The technology roundtables, organized in association with the WBCSD and its members, and with inputs from a wide range of experts from the ETP team of the IEA, gathered the world leading experts of Carbon Capture and Storage (CCS), nuclear power, solar energy, wind energy, transportation and energy storage. They discussed: the opportunity to launch new sectoral initiatives, bridging the gap between international technology roadmaps and their current investment and deployment trends; and the assumptions on potential, costs, learning curves, and impacts to be used in the new national deep decarbonization pathways developed in the context of the DDPP.
The modeling workshop, organized in partnership with the World Energy Outlook (WEO) team of the IEA, gathered modelers, energy technology and policy experts from 11 of the 13 countries or regions covered by the DDPP (Australia, Brazil, Canada, China, Europe, Indonesia, Japan, Russia, South Africa, South Korea, and the United States). Participants discussed: how to define national deep decarbonization pathways consistent with the 2°C target; and how to build such scenarios with a sufficient level of sectoral disaggregation, technological details, and policy relevance, to make them a solid basis for more ambitious efforts on climate change, both domestically and globally.
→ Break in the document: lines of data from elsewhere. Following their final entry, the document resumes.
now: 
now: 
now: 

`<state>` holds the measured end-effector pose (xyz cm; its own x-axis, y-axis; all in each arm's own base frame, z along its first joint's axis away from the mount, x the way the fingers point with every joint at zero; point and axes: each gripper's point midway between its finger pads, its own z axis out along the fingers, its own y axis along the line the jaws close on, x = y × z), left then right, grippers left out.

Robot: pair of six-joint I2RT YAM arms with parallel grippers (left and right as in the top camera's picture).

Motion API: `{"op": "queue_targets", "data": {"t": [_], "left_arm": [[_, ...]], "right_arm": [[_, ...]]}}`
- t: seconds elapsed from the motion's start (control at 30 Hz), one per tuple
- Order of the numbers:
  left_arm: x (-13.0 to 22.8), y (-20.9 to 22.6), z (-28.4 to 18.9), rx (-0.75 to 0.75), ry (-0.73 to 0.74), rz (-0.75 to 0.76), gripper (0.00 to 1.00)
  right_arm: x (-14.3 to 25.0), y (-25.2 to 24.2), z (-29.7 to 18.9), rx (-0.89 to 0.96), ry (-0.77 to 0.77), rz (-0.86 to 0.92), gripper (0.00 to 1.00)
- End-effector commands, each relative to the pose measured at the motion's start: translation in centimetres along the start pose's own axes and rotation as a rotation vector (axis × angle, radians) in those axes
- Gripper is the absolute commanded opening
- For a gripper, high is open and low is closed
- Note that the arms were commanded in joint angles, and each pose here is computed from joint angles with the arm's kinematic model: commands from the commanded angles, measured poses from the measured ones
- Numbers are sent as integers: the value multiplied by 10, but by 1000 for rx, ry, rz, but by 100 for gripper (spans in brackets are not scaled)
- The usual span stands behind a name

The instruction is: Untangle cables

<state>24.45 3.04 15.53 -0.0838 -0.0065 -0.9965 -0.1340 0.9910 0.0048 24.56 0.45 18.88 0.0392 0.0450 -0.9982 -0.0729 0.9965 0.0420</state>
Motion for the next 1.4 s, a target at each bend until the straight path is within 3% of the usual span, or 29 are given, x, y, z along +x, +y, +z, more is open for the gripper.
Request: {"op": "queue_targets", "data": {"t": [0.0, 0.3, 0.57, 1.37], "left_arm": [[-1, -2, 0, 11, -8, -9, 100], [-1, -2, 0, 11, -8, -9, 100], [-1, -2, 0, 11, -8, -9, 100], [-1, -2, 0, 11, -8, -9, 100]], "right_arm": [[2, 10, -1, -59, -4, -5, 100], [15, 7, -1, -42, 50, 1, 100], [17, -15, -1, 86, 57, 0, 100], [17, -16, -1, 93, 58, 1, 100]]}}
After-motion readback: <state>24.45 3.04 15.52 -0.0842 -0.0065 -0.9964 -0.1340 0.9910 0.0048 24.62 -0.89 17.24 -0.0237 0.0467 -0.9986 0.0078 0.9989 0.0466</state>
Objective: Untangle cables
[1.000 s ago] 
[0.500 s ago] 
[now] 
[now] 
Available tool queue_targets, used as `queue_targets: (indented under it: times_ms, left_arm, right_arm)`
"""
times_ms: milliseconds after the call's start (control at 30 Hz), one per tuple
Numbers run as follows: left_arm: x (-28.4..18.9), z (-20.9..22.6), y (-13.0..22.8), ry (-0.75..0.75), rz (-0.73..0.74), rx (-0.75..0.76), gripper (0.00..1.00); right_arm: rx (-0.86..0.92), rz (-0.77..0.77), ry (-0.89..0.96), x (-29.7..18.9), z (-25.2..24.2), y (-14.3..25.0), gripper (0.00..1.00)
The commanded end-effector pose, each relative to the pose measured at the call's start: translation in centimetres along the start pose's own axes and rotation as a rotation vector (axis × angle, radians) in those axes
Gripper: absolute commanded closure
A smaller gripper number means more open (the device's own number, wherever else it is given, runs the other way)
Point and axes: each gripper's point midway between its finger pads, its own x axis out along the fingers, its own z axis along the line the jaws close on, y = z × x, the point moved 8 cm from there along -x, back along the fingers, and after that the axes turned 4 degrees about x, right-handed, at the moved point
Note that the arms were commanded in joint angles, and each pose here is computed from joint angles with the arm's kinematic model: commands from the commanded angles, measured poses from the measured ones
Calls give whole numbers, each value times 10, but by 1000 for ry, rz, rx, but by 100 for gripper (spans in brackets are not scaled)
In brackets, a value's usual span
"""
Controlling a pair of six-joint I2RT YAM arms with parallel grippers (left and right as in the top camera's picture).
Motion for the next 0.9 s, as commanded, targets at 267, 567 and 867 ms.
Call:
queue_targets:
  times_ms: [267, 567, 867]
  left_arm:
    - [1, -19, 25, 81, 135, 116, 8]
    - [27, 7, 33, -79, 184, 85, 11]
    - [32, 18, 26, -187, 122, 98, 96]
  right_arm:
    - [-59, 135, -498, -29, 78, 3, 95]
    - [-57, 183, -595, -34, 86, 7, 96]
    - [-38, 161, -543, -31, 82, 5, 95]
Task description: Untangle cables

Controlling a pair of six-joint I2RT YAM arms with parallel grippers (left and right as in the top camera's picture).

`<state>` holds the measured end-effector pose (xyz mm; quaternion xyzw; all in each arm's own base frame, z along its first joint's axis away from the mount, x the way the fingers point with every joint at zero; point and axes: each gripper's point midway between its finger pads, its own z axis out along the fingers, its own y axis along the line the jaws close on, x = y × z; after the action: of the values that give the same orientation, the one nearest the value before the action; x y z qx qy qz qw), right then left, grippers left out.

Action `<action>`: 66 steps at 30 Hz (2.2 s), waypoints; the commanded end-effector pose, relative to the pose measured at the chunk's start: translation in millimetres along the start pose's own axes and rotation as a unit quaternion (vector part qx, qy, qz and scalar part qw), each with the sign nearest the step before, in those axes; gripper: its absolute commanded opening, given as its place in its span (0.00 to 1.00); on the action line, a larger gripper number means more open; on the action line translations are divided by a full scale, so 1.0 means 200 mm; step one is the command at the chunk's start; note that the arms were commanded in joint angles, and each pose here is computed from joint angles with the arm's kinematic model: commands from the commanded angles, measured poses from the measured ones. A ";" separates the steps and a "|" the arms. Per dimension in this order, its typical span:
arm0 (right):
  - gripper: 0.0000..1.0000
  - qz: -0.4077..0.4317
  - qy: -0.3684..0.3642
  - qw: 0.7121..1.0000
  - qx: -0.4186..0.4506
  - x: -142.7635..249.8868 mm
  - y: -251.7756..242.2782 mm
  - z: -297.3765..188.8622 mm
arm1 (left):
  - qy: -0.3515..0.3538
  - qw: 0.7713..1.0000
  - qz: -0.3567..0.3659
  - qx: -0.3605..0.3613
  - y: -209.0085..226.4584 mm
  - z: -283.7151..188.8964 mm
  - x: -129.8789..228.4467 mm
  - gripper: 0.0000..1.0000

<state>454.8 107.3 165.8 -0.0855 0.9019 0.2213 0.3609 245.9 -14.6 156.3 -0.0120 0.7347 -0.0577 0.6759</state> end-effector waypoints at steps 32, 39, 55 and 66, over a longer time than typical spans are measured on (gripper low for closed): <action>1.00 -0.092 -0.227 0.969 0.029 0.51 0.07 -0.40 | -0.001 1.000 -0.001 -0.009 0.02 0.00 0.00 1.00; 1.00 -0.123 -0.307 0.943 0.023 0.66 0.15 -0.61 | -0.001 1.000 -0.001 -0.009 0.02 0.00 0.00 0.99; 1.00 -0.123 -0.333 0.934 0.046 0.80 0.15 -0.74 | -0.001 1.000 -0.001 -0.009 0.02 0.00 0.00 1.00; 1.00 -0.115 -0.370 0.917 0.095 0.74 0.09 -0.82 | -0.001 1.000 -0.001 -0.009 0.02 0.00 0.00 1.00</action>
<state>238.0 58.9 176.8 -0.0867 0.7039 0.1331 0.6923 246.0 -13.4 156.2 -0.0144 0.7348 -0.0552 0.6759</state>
The results of the DDPP will feed into a report to the United Nations (UN) Secretary General, published in July 2014, in preparation for the September 23 World Leaders Climate Summit; and into another report to the French Presidency of the COP21 of the United Nations Framework Convention on Climate Change (UNFCCC), to support a positive outcome of the international climate negotiations by December 2015.